The most well known example of that was when Joan Didion's husband died. As she recounts in her book "The Year of Magical Thinking," she kept her dead husband's shoes in the closet since he would need them when he came back.
In addition to leveraging magical thinking in that extreme situation of when someone isn't coming back but we need to hold onto hope that that person will, it tends to dominate how we approach our attempted career comebacks.
Every lawyer I talked with who had been knocked out of the box was certain of either of two things. One was not only returning to practice law but at a position as good as or better than the previous one. The other was that the alternate career path would be more satisfying, entail less work, and pay as well as the previous one in the legal sector. Because that thinking was magical and didn't pan out, some of those lawyers had severe breakdowns.
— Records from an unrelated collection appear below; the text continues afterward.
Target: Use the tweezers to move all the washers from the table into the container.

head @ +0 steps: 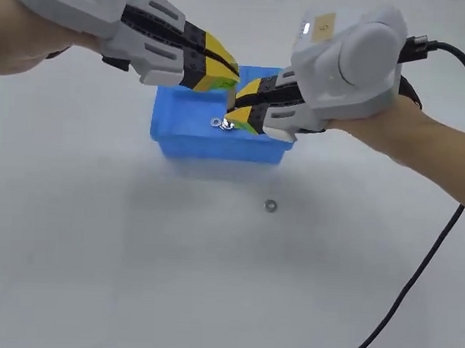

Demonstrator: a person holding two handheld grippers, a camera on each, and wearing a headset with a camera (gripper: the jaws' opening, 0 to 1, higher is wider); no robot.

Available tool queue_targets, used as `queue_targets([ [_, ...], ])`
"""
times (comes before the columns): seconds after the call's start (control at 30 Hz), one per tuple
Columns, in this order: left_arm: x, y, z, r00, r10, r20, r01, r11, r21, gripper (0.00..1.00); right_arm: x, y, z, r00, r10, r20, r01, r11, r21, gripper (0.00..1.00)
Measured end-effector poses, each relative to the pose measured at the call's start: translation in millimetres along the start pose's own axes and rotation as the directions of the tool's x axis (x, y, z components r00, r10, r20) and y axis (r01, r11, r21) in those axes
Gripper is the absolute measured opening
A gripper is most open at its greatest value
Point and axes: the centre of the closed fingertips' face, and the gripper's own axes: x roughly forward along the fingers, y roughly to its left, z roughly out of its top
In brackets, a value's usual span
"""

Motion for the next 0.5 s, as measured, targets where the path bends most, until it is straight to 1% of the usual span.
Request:
queue_targets([
  [0.1, 2.4, 4.9, -6.2, 1.0, 0.001, -0.002, -0.001, 1.0, -0.012, 0.06, 4.3, -0.7, -4.4, 1.0, 0.002, -0.002, -0.002, 1.0, 0.009, 0.11],
  [0.23, 2.1, 5.3, -5.9, 1.0, 0.008, 0.005, -0.007, 1.0, -0.027, 0.06, 5.0, -1.9, -4.4, 1.0, -0.006, -0.002, 0.006, 1.0, 0.017, 0.11],
  [0.3, 1.6, 4.7, -5.8, 1.0, 0.009, 0.002, -0.009, 1.0, -0.025, 0.06, 4.6, -0.6, -3.7, 1.0, -0.005, 0.001, 0.005, 1.0, 0.021, 0.11],
  [0.5, -1.3, -0.5, 2.3, 0.9999, 0.01, 0.006, -0.01, 1.0, -0.012, 0.06, -1.8, 2.3, 3.6, 0.9995, -0.025, 0.021, 0.024, 0.999, 0.025, 0.13],
])
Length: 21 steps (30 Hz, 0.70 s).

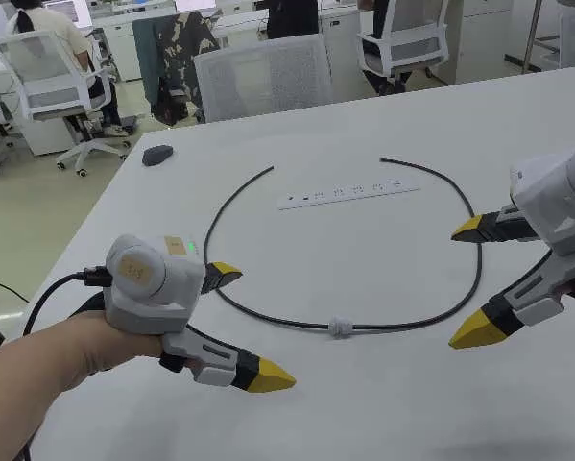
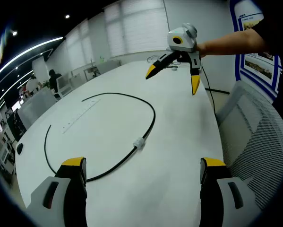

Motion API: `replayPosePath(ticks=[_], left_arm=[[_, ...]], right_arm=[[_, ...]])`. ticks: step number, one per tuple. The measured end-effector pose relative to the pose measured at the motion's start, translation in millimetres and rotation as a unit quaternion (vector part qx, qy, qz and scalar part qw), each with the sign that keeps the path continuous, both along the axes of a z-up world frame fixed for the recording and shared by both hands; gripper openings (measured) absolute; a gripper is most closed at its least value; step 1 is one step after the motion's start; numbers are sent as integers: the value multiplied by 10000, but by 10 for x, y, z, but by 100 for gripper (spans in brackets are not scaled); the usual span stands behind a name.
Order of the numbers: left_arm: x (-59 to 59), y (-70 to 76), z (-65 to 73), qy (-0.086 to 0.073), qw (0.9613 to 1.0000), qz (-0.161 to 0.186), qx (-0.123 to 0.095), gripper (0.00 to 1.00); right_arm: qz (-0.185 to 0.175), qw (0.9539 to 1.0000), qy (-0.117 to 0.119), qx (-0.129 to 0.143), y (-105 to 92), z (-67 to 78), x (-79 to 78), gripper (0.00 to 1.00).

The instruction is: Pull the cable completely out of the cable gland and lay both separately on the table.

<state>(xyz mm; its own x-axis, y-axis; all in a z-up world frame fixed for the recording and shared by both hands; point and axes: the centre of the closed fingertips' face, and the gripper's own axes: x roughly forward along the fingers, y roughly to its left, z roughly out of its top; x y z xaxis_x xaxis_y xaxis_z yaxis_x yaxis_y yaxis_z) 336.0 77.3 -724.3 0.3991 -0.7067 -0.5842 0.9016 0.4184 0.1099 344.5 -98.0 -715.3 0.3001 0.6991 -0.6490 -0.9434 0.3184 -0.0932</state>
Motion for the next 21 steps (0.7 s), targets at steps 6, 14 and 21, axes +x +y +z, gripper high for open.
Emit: replayPosePath(ticks=[6,14,21], left_arm=[[-5,-25,-7,51,10000,17,3,100],[4,-6,40,7,10000,34,80,100],[4,6,75,-39,9999,31,115,100]], right_arm=[[-168,9995,-230,103,-39,83,71,98],[-122,9996,-221,155,-9,154,71,98],[-11,9995,-291,129,73,181,55,98]])
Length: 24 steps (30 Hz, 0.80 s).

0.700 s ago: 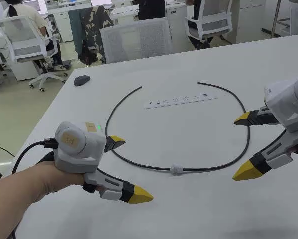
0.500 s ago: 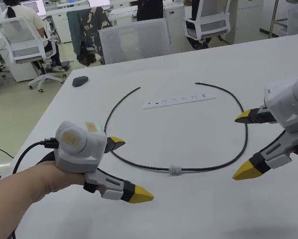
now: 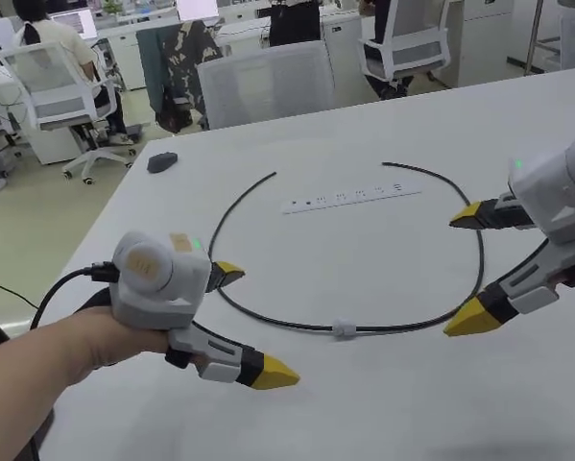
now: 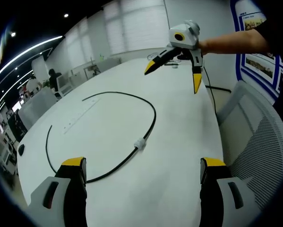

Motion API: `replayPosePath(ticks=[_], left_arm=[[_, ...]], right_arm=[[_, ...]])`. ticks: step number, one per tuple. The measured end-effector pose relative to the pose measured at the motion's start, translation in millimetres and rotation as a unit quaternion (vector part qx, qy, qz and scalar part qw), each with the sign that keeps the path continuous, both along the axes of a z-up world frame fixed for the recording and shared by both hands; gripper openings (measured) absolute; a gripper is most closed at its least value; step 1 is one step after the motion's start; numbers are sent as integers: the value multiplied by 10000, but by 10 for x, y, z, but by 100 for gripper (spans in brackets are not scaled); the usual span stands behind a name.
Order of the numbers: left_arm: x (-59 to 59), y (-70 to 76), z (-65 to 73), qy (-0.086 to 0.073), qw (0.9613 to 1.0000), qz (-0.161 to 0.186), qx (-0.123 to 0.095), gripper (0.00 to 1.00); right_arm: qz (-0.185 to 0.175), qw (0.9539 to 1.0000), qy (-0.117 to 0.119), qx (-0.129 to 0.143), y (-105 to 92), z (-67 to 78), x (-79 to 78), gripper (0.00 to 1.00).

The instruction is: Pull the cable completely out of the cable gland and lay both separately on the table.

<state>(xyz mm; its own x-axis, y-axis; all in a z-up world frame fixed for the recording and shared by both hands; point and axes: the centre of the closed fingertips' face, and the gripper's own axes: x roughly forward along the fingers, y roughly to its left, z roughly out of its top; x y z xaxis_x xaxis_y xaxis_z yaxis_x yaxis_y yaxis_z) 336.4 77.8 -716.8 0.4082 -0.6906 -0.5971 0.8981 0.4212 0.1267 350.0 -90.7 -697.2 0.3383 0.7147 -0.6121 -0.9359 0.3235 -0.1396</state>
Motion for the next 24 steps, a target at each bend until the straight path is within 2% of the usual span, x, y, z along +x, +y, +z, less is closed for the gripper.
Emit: replayPosePath(ticks=[5,7,9,12,17,24], left_arm=[[-19,25,-3,-36,10000,11,72,100],[14,59,-4,-106,9998,110,96,100],[-9,50,-3,-63,9999,89,24,100],[-7,70,-22,-72,9999,65,102,100],[3,69,10,-36,10000,83,6,100],[5,100,-53,5,9999,35,148,100]], right_arm=[[58,10000,34,-67,7,-21,-31,97],[77,9999,34,-128,0,-42,-41,96],[95,9998,59,-158,-3,-59,-57,97],[108,9998,90,-161,-10,-63,-70,98],[92,9997,123,-183,-34,-64,-63,98],[94,9997,153,-182,-37,-69,-61,98]])
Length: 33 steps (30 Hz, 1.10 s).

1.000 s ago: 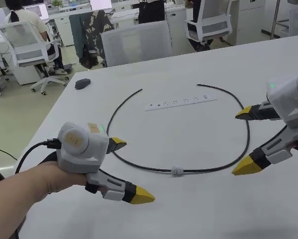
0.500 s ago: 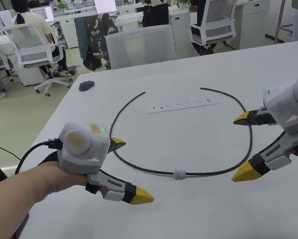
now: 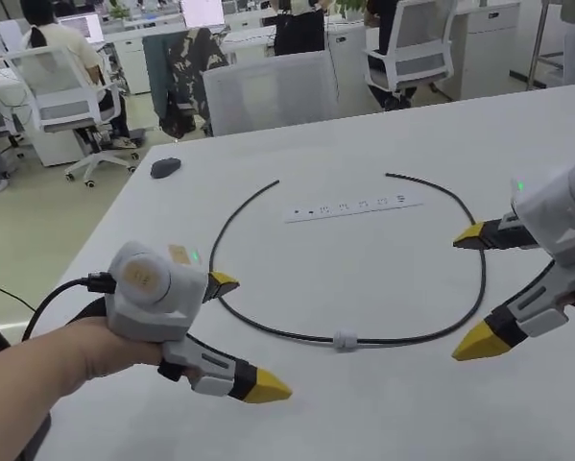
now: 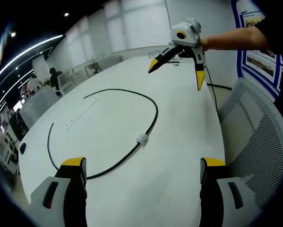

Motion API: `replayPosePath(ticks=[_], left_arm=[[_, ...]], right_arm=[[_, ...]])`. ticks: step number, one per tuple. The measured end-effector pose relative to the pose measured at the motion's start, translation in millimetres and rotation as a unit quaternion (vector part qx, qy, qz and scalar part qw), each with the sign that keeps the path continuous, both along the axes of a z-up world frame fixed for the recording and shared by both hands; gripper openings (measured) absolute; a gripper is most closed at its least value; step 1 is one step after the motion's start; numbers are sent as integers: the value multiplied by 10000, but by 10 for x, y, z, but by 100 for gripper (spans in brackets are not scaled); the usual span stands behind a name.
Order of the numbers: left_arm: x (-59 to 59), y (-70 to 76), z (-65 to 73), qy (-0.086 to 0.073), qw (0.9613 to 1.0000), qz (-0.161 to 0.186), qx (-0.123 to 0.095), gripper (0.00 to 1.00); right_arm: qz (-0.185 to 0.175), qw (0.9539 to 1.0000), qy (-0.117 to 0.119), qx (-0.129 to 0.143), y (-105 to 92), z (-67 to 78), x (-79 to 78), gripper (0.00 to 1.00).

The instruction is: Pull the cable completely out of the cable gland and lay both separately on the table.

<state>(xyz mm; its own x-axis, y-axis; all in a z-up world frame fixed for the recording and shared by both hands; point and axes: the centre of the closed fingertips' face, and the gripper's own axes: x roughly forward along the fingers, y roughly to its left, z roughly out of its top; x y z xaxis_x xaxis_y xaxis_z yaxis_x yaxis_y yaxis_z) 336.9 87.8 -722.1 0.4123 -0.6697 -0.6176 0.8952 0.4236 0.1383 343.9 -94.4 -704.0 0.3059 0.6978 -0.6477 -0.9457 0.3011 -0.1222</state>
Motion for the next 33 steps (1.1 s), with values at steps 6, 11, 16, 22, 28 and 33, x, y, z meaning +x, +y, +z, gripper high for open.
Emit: replayPosePath(ticks=[6,11,16,22,28,33], left_arm=[[22,4,-8,-20,10000,8,0,100],[11,71,-131,-21,9996,-72,290,100],[15,100,-165,49,9998,-9,172,100],[21,86,-204,41,10000,-34,75,100],[52,148,-331,100,9999,41,75,100],[104,174,-442,220,9997,133,36,100]], right_arm=[[-173,9994,81,283,3,44,70,97],[-126,9998,67,120,-33,-21,75,93],[-175,9996,144,155,-18,-95,87,94],[-84,9995,289,75,43,-249,58,93],[-95,9993,357,-64,53,-346,121,85],[-93,9990,443,-9,111,-383,231,79]])
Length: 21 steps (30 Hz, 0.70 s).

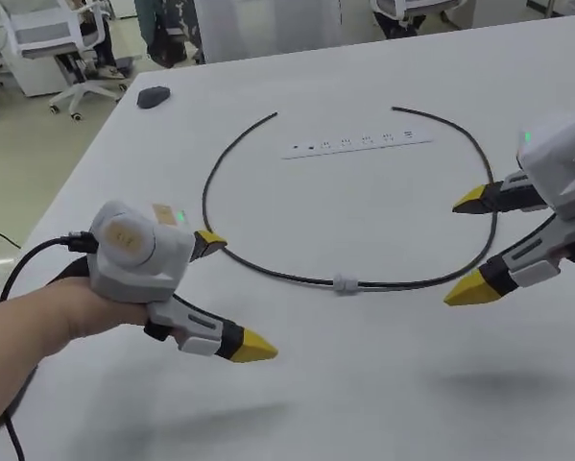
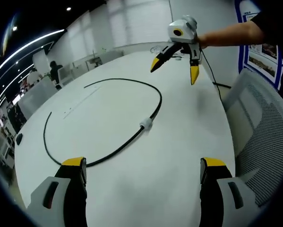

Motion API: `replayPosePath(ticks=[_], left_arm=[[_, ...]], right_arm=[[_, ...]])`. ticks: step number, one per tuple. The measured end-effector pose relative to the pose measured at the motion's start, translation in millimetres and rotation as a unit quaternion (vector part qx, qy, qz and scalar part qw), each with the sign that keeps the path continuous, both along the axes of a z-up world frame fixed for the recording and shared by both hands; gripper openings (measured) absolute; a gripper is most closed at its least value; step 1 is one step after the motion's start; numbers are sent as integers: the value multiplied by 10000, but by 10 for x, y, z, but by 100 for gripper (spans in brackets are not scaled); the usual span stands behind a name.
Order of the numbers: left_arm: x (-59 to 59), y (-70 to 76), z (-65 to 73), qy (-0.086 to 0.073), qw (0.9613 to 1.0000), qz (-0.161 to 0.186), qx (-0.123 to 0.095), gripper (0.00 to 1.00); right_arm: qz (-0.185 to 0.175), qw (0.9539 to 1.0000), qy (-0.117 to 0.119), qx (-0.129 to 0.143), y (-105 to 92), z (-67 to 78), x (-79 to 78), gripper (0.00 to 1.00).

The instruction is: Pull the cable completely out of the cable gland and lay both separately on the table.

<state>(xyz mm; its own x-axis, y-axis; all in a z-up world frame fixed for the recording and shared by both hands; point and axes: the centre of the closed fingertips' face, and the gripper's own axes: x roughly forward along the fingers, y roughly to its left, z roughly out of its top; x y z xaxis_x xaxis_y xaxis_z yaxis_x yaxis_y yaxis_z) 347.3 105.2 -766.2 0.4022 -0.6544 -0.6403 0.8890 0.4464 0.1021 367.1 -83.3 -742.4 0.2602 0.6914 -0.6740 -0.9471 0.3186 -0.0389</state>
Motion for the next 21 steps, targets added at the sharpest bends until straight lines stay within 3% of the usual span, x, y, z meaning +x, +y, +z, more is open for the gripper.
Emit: replayPosePath(ticks=[4,9,11,14,17,21], left_arm=[[33,-12,-59,76,9999,18,-64,100],[99,-100,-68,89,9996,61,-274,100],[96,-130,-92,144,9993,67,-332,100],[85,-169,-111,162,9988,82,-456,100],[98,-151,-193,201,9993,75,-304,99],[147,-155,-203,221,9989,112,-389,99]], right_arm=[[45,10000,59,10,73,-63,40,67],[109,9997,188,75,241,-237,91,62],[113,9999,9,126,326,-302,151,62],[107,9996,-14,254,449,-397,184,54],[100,9994,-20,339,562,-488,221,42],[232,9989,-8,395,704,-573,225,33]])
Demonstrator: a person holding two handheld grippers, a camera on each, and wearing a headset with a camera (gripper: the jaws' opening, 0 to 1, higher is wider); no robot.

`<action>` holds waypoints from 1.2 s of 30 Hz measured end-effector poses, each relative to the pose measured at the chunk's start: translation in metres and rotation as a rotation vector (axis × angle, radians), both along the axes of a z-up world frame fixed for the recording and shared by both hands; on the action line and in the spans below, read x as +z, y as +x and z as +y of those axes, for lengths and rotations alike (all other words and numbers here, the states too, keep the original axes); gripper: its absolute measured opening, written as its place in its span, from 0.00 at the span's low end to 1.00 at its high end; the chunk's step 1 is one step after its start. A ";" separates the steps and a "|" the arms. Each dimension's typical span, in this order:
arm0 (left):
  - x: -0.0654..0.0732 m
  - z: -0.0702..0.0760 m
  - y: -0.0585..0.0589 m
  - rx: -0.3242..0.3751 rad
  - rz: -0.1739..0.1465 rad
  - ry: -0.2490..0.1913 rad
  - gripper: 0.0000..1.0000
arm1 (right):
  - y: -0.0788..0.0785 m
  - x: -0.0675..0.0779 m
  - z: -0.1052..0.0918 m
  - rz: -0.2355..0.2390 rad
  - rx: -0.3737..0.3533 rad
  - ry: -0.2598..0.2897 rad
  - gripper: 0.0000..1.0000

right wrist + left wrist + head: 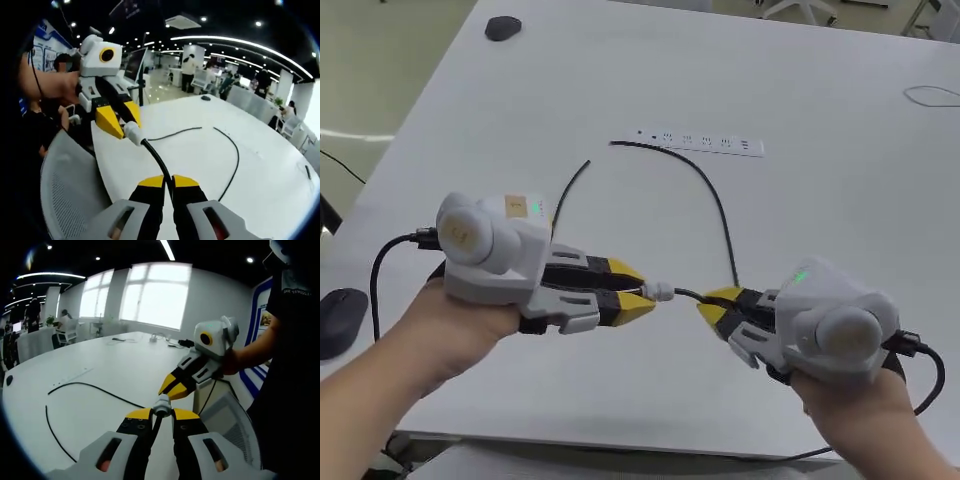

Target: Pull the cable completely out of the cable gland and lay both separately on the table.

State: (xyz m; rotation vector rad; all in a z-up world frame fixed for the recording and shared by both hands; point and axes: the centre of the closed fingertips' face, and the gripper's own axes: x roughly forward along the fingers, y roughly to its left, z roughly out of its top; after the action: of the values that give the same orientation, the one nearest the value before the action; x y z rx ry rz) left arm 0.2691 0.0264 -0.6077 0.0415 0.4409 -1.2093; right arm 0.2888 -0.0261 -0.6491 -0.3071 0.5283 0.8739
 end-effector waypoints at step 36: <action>-0.003 0.005 -0.001 0.017 0.036 -0.012 0.14 | -0.002 -0.024 -0.025 0.123 -0.106 0.108 0.04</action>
State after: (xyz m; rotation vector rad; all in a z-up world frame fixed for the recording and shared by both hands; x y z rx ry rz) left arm 0.2678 0.0310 -0.6112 0.0051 0.4643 -1.1971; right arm 0.2868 -0.0508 -0.6732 -0.1260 0.6031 0.8188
I was in that same pickle. When my business tanked in 2003 Download Geezerguts I had no doubt that after I finished my five months of Cognitive Behavioral Therapy I would be earning more than I had, I would restock my retirement fund, and this time around I would be wiser. That didn't happen. In fact, I had continued to be so unwise at times that I had to put in three months at a Buddhist temple training in mindfulness or managing just the present moment.
Unfortunately, magical thinking keeps the pain away. Few have the strength to resist that. Consequently, lawyers and others whose careers have been disrupted will default into it. Currently I am experiencing a full-size career comeback. Should that stall I have no doubt it's back to magical thinking.